--- INPUT ---
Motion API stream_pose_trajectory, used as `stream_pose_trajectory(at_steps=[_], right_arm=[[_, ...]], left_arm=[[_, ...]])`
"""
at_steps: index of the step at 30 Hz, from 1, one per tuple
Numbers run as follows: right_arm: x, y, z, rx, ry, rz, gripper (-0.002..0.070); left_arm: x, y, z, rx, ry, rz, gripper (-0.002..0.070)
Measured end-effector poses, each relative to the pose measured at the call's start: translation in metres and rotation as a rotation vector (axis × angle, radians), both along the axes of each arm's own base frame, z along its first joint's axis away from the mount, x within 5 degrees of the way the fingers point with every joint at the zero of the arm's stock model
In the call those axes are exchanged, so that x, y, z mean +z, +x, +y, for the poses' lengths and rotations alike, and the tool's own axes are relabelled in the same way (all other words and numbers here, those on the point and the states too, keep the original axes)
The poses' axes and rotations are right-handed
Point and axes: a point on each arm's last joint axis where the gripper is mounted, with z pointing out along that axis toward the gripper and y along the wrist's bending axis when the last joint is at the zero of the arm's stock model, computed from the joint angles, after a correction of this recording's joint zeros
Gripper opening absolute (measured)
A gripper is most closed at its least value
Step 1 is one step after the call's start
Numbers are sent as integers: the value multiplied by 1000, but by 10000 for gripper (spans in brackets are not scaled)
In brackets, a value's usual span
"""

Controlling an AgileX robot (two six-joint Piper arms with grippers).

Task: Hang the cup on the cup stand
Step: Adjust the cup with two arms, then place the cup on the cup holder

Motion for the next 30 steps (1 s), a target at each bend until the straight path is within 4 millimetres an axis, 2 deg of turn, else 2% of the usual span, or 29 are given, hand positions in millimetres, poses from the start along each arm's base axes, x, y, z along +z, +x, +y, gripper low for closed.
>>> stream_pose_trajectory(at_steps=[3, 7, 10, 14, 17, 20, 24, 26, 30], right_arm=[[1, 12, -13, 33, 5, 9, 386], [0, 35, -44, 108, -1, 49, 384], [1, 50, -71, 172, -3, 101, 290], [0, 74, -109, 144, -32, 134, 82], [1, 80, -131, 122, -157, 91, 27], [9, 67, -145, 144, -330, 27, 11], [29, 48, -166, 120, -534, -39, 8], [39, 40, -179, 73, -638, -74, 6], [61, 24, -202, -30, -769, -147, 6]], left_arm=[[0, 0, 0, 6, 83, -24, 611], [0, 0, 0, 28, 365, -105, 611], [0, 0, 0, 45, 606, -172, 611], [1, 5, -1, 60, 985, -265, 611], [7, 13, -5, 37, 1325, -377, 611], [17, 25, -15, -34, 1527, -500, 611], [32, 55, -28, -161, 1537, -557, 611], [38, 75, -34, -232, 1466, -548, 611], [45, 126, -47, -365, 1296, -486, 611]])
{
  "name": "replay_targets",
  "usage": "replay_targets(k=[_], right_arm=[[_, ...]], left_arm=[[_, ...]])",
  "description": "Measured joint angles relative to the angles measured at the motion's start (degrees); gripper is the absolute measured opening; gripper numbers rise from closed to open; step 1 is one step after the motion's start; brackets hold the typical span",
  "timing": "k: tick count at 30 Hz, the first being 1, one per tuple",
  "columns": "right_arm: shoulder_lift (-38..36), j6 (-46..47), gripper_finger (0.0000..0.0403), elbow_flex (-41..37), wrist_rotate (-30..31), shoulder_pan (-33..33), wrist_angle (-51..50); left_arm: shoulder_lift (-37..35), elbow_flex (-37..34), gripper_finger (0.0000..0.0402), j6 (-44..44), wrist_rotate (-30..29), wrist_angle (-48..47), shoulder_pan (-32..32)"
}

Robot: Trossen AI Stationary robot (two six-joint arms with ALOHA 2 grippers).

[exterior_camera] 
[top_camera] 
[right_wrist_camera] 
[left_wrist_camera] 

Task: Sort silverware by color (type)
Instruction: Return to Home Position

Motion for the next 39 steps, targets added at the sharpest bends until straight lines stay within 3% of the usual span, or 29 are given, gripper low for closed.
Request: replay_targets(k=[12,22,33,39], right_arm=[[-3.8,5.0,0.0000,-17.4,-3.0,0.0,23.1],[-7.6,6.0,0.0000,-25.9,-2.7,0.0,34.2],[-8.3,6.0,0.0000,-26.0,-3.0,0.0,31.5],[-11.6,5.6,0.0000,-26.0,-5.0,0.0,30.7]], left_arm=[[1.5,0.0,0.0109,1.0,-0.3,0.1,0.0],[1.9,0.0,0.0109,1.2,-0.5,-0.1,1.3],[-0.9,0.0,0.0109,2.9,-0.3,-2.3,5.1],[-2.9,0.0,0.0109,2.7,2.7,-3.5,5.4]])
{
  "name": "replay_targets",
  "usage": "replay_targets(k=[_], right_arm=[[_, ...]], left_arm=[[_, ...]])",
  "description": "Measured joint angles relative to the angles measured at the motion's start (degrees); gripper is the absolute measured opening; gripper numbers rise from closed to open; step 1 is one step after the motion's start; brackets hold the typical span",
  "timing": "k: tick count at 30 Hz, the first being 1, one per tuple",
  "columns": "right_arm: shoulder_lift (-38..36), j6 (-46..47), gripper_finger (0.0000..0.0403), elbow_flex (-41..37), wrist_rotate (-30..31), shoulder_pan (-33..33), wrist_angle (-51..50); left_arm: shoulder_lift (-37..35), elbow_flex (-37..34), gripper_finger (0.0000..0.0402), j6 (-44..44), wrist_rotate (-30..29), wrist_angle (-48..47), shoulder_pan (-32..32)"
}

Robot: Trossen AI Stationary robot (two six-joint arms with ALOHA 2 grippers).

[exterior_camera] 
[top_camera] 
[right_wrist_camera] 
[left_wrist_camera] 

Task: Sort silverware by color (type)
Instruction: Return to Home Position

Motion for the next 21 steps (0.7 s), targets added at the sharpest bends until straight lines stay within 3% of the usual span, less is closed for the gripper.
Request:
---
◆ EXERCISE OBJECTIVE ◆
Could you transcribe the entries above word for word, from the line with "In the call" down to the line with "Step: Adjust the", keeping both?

◆ RESPONSE TO THIS TASK ◆
In the call those axes are exchanged, so that x, y, z mean +z, +x, +y, for the poses' lengths and rotations alike, and the tool's own axes are relabelled in the same way (all other words and numbers here, those on the point and the states too, keep the original axes)
The poses' axes and rotations are right-handed
Point and axes: a point on each arm's last joint axis where the gripper is mounted, with z pointing out along that axis toward the gripper and y along the wrist's bending axis when the last joint is at the zero of the arm's stock model, computed from the joint angles, after a correction of this recording's joint zeros
Gripper opening absolute (measured)
A gripper is most closed at its least value
Step 1 is one step after the call's start
Numbers are sent as integers: the value multiplied by 1000, but by 10000 for gripper (spans in brackets are not scaled)
In brackets, a value's usual span
"""

Controlling an AgileX robot (two six-joint Piper arms with grippers).

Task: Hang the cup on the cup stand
Step: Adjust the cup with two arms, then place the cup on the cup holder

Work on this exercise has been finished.